Di lì a poco, la sua perseveranza lo portò ad entrare nella segreteria del PCI (Partito Comunista Italiano) e, in seguito, a divenire responsabile della sezione esteri. Berlinguer fu importante, infatti, in diverse circostanze storiche del nostro paese, un po’ come quei cavalieri erranti che – fra le mura del castello – combattono con eloquio e tempra le numerose problematiche del palazzo.
Il caso Moro
Tra i suoi grandi interventi, possiamo ricordare quello che presentò alla Nazione dopo esser stato avvertito del rapimento di Aldo Moro nel ’78: “Il momento è tale che tutte le energie devono essere unite e raccolte perché l’attacco eversivo sia respinto: con saldezza di nervi, non perdendo la calma, ma anche adottando tutte le iniziative e tutte le misure opportune per salvare le istituzioni e per garantire la sicurezza e l’ordine democratico”.

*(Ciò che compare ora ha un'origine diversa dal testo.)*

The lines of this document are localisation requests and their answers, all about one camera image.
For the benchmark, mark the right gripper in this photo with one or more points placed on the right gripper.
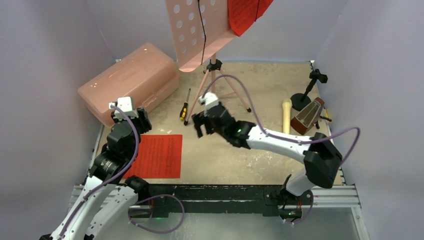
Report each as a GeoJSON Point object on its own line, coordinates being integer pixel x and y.
{"type": "Point", "coordinates": [208, 120]}

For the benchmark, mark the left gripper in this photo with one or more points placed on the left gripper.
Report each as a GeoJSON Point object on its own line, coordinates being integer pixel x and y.
{"type": "Point", "coordinates": [143, 120]}

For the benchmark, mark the red sheet music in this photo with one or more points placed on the red sheet music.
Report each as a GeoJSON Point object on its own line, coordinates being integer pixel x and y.
{"type": "Point", "coordinates": [242, 14]}
{"type": "Point", "coordinates": [159, 157]}

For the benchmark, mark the pink tripod music stand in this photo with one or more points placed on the pink tripod music stand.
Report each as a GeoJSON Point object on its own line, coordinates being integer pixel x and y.
{"type": "Point", "coordinates": [200, 28]}

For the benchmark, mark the cream microphone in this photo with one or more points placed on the cream microphone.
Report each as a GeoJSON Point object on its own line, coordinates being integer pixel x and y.
{"type": "Point", "coordinates": [286, 115]}

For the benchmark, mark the brown metronome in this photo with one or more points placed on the brown metronome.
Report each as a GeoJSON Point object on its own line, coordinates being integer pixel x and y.
{"type": "Point", "coordinates": [307, 118]}

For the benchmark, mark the black pliers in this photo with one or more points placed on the black pliers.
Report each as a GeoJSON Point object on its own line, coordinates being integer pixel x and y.
{"type": "Point", "coordinates": [323, 118]}

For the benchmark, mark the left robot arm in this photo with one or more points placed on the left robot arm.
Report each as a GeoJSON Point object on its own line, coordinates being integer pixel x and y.
{"type": "Point", "coordinates": [108, 168]}

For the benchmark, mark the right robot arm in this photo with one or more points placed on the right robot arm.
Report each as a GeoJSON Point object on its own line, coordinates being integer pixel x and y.
{"type": "Point", "coordinates": [320, 157]}

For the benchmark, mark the yellow black screwdriver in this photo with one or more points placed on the yellow black screwdriver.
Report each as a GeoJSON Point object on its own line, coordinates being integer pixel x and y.
{"type": "Point", "coordinates": [184, 109]}

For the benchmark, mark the pink plastic storage box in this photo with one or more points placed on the pink plastic storage box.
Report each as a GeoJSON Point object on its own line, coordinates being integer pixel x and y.
{"type": "Point", "coordinates": [148, 75]}

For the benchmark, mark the black microphone stand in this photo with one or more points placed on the black microphone stand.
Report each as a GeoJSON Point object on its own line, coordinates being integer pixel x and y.
{"type": "Point", "coordinates": [301, 100]}

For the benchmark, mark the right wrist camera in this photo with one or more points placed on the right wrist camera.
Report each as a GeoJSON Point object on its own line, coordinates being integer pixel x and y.
{"type": "Point", "coordinates": [208, 100]}

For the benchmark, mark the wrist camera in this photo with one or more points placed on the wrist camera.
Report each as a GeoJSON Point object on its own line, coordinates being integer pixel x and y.
{"type": "Point", "coordinates": [208, 100]}
{"type": "Point", "coordinates": [125, 104]}

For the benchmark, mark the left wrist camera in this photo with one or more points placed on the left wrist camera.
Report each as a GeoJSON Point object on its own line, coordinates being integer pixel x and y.
{"type": "Point", "coordinates": [125, 104]}

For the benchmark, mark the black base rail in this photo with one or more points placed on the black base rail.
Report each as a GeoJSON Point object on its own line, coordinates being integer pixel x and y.
{"type": "Point", "coordinates": [267, 200]}

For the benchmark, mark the aluminium frame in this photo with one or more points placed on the aluminium frame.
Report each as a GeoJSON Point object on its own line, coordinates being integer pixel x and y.
{"type": "Point", "coordinates": [132, 194]}

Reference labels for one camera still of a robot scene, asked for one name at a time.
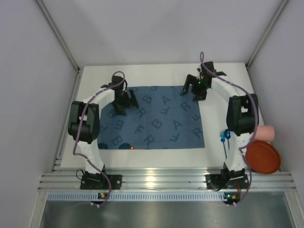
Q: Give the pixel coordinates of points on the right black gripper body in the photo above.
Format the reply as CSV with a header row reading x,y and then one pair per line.
x,y
197,88

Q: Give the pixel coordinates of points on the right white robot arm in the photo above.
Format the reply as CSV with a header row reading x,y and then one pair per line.
x,y
242,119

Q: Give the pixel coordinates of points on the pink plastic cup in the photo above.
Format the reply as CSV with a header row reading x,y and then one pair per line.
x,y
265,133

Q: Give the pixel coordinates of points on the blue metallic fork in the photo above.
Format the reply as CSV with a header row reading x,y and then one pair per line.
x,y
223,145

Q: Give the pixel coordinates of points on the blue metallic spoon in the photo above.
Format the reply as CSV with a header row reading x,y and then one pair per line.
x,y
227,134

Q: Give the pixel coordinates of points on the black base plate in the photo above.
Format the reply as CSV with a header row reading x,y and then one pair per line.
x,y
98,182
216,182

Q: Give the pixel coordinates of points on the blue lettered placemat cloth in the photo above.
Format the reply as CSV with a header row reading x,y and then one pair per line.
x,y
164,120

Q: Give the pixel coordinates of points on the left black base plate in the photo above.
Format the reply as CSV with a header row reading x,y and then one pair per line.
x,y
98,182

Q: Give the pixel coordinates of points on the white slotted cable duct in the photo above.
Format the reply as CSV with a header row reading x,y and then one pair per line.
x,y
143,196

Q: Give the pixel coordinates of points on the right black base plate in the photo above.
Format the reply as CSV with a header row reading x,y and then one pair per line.
x,y
216,182

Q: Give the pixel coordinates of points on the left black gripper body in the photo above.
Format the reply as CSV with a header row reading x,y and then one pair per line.
x,y
124,103

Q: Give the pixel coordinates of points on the aluminium mounting rail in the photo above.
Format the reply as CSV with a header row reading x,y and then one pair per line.
x,y
165,179

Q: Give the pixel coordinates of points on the red plastic plate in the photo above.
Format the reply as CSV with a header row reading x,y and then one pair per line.
x,y
263,158

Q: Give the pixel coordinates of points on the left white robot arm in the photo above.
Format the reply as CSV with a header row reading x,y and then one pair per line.
x,y
84,123

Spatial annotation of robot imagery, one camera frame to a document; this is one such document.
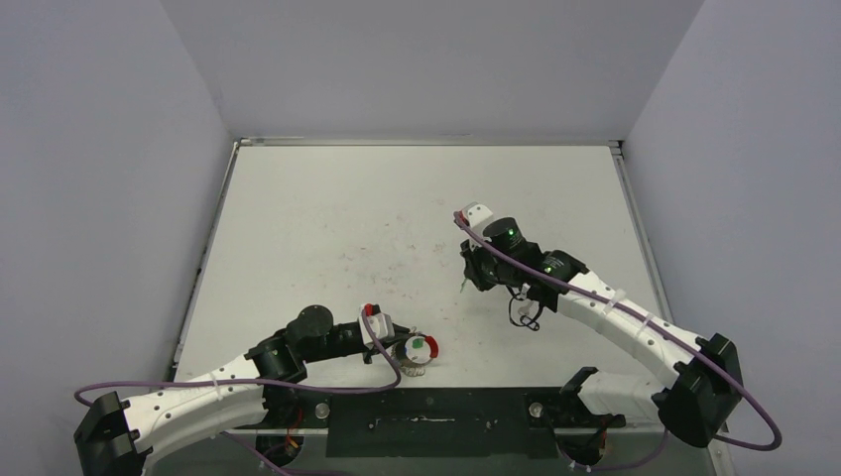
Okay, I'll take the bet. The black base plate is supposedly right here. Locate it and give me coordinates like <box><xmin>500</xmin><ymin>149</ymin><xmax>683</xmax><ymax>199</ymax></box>
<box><xmin>254</xmin><ymin>387</ymin><xmax>626</xmax><ymax>459</ymax></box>

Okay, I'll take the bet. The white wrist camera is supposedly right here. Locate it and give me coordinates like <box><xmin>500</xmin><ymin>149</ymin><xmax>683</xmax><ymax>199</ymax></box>
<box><xmin>358</xmin><ymin>303</ymin><xmax>394</xmax><ymax>348</ymax></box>
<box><xmin>458</xmin><ymin>202</ymin><xmax>495</xmax><ymax>235</ymax></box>

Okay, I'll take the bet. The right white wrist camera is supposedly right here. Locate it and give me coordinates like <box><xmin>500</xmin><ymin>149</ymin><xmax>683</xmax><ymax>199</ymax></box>
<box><xmin>458</xmin><ymin>202</ymin><xmax>495</xmax><ymax>235</ymax></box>

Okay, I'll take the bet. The large keyring with red sleeve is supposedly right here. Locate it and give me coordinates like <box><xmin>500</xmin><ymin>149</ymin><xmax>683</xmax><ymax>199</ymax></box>
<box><xmin>391</xmin><ymin>334</ymin><xmax>439</xmax><ymax>378</ymax></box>

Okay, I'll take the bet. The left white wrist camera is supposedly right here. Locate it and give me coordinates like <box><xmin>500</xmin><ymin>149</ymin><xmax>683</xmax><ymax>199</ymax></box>
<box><xmin>358</xmin><ymin>303</ymin><xmax>394</xmax><ymax>348</ymax></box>

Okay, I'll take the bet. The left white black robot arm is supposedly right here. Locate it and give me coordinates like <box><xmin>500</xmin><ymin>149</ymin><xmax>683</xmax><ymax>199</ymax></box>
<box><xmin>73</xmin><ymin>303</ymin><xmax>439</xmax><ymax>475</ymax></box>

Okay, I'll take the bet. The aluminium frame rail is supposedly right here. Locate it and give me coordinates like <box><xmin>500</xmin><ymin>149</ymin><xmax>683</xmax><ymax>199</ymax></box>
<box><xmin>136</xmin><ymin>387</ymin><xmax>729</xmax><ymax>436</ymax></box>

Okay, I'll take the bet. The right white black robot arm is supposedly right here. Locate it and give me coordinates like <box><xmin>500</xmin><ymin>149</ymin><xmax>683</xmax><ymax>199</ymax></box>
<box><xmin>453</xmin><ymin>209</ymin><xmax>746</xmax><ymax>448</ymax></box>

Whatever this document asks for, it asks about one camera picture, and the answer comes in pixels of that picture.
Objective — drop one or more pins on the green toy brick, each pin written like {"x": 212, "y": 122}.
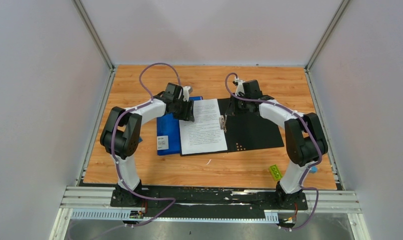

Durante il tragico terremoto dell’irpinia, Berlinguer si fece carico della crisi che stava attraversando il comunismo in Italia – principalmente a causa dei drammatici effetti avvenuti nella precedente crisi FIAT – e a Salerno prese in mano le redini rovesciando il compromesso storico e manifestando le intenzioni di creare un Governo senza i Democristiani.
Un fine intellettuale
Di Berlinguer non abbiamo un ricordo solo come politico – sebbene per quanto concerne quel ramo è stato uno dei migliori – ma anche un ricordo come intellettuale, i sui interventi sulla fragilità del tessuto democratico italiano, fu visto da molti come un punto di incontro importantissimo fra i comunisti, i laici e l’ala democristiana dell’epoca.
La sue verve, infatti, lo portò a realizzare un incontro tra cattolici, laici e comunisti che poteva divenire la condizione per un periodo di ripresa e sviluppo economico del Paese. Le circostanze vanificarono questo suo tentativo, sebbene la storia italiana lo consacrò come una leggenda vivente.